Impose an annual cap of $2,500 on contributions to flexible spending accounts, which are now unlimited; the cap is indexed for inflation. (2011). The average amount placed into an account is not much more than $2,500, however, families with large bills for orthodontics, people with high deductibles and anyone wishing to have vision correction surgery for example are going to be hurt by this new limit. On the other hand, many employer plans already place a limit on contributions, frequently $3,000.
Premiums for Part D Medicare drug benefits for high-income senior citizens will increase in income tiers like the ones used for Part B benefits. Like Part B, the higher Part D premium will be determined based on a two-year look-back: 2011 premiums are based on reported Modified Adjusted Gross Income in 2009. (2013)
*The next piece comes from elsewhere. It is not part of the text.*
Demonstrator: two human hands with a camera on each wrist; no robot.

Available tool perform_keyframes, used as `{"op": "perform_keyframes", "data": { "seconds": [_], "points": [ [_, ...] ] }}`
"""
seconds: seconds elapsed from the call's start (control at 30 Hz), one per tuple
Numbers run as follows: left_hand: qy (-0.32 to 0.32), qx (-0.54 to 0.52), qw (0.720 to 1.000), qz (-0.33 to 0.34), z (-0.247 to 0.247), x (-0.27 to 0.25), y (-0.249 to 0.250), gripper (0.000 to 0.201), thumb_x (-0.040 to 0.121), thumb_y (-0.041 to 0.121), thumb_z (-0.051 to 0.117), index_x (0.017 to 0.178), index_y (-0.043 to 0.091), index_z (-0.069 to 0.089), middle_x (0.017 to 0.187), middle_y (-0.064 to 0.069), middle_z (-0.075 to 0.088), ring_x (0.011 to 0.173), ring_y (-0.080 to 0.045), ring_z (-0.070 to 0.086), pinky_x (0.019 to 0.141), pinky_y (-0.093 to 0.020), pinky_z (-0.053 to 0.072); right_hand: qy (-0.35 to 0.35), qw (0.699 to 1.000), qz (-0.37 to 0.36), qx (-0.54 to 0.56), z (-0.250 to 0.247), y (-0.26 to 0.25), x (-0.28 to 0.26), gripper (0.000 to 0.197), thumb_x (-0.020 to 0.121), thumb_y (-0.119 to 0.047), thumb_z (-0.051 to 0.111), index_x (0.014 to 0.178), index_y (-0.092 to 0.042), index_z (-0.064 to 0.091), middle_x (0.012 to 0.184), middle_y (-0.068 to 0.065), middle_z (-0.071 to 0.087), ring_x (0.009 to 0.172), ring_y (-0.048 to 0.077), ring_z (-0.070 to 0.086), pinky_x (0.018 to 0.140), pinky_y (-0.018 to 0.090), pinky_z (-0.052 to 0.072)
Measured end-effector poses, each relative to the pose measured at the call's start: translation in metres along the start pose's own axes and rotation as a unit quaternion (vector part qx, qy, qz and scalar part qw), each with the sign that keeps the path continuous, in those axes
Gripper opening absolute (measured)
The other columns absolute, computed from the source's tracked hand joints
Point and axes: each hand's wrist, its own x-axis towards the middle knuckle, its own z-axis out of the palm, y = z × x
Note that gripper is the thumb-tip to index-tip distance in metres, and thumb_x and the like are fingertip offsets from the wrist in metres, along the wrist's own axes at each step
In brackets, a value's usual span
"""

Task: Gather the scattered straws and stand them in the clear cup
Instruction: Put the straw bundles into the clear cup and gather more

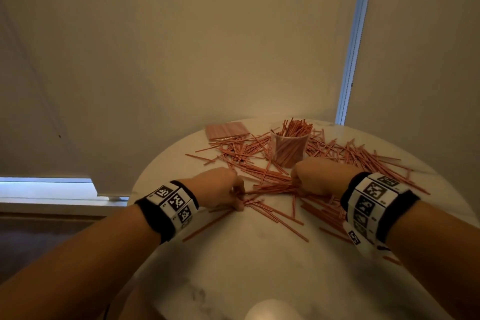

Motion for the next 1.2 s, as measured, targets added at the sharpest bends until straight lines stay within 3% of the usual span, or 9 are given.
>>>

The threshold for the higher-income related Medicare Part B premiums is frozen until 2019, effectively making an increasing number of people each year subject to higher premiums. The current standard Medicare premium is $110.50 per month and increases to $154.70 per month when the threshold – $85,000 for individuals and $170,000 for couples – is reached and continues to increase as income increases. (2013) Twenty-nineteen is a long way away and many people who retiree in that period will find their costs for health care much higher than planned. For a dual income couple with some investment income, social security and some form of a pension, $170,000 will not be hard to reach in nine years especially for the first two years after age 65 as they are likely to have been working during that period.
Penalties
Annual penalty of $85 or up to 1 percent of income (whichever is greater) applies individuals who do not obtain health insurance; this will rise to $695, or 2.5 percent of income, by 2016. Families have a limit of $2,085. Exemptions to the fine include cases of financial hardship (where health insurance would cost more than 9.5 percent of an individual’s income) or religious beliefs. (2014) It will be interesting to see how this plays out given that families earning up to $88,00 (2010 dollars) will receive subsidies to buy health insurance. A family earning $90,000 and not receiving a subsidy will very likely be excluded from this mandate because 9.5 percent of that income is only equal to $712.50 per month an amount far less that the cost of health insurance. The reality may be that most Americans paying for health insurance on their own will be receiving a government subsidy or will be exempt from the mandate. See, the problem really is cost not coverage.
Employers with more than 50 employees who do not offer full-time employees health insurance face a $2,000 per employee penalty. Businesses with fewer than 50 employees are exempt from the requirement. (2014). The big question is, why an employer, especially a smaller employer, would offer coverage when it is far more efficient and less expensive to pay the penalty. In fact, an employer could pay the penalty, give each worker a several thousand-dollar raise, and still save money over providing health insurance. It will be interesting to see how this plays out in practice if it ever is implemented.